Iron deficiency anaemia is the most common cause of anaemia, affecting more than one billion people worldwide. Iron is essential for the formation of haemoglobin, a protein found in red blood cells that helps to transport oxygen from the lungs to the rest of the body. Iron also plays important roles in energy production, the oxygen storage capacity of muscles, and the proper functioning of the immune system.

On average, our body needs to absorb around 1mg of iron for adult males and 1.5mg for menstruating females each day in order to stay healthy. However, much of the iron we ingest is not absorbed.

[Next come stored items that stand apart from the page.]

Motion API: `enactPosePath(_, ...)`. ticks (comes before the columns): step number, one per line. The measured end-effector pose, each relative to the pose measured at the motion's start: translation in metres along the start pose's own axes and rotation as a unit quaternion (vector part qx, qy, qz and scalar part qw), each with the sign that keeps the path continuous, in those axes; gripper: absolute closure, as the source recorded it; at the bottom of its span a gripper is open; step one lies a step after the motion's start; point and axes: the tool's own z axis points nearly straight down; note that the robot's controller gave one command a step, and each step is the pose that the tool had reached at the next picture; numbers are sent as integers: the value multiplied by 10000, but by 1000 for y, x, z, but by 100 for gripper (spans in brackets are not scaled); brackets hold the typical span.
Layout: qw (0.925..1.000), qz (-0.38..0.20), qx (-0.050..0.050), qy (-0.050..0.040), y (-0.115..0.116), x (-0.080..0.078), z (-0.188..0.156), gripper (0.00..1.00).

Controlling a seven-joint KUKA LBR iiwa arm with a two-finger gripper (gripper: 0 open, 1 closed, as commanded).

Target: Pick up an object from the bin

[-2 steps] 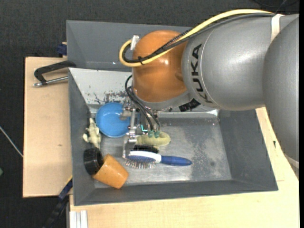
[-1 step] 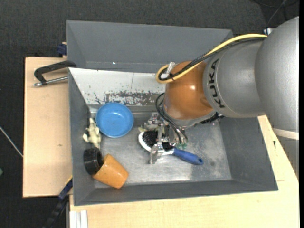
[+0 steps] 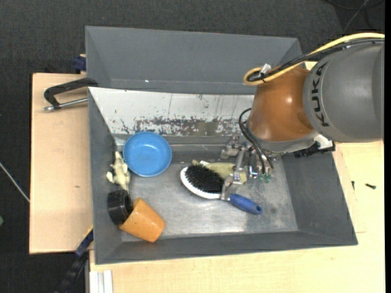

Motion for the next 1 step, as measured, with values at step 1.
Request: enactPosePath(1,9953,964,-7,19,-4,-1,-7,0)
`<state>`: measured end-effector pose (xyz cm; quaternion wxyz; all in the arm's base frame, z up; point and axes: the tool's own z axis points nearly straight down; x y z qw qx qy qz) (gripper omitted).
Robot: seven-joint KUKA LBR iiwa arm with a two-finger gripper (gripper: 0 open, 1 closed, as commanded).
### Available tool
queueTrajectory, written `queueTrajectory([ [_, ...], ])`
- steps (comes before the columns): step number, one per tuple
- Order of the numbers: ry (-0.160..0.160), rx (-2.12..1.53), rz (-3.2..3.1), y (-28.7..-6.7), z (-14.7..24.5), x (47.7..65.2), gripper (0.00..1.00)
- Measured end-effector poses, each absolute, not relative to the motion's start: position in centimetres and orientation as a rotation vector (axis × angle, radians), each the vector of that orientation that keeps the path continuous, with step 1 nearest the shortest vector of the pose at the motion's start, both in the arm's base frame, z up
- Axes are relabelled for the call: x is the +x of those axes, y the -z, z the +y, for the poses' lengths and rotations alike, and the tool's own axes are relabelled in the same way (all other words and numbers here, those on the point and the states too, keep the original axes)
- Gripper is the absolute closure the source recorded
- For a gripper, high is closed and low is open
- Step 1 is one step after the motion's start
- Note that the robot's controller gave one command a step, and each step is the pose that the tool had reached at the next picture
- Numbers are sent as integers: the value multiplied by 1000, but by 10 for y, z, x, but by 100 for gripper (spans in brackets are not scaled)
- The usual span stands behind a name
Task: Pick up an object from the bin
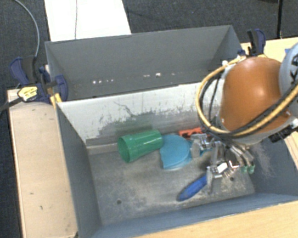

The Australian Recommended Dietary Intake (RDI) for iron per day based on different age groups and life stages are shown in Table 1.

Table 1. Australian RDI for iron for different age groups

Age groups and life stages

Recommended dietary iron intakes per day

 Infants 0-6 months 0.2 mg for breastfed infants*
 Infants aged 7-12 months 11mg
 Girls and boys aged 1-3 years 9mg
 Girls and boys aged 4-8 years 10mg
 Girls and boys aged 9-13 years 8mg
 Boys aged 14-18 years 11mg
 Girls aged 14-18 years 15mg
 Men aged 19 years and over 8mg
 Women aged 19-50 years 18mg
 Pregnant women 27mg
 Lactating women 14-18 years 10mg
 Lactating women 19-50 years 9mg
 Women aged 51 years and over 8mg

* The bioavailability of iron in formula is much lower than breast milk, so the recommended intake is significantly higher for formula-fed infants


Symptoms of iron deficiency include fatigue, lethargy, and pale skin. It can also cause dizziness, hair loss, and breathlessness during physical exertion.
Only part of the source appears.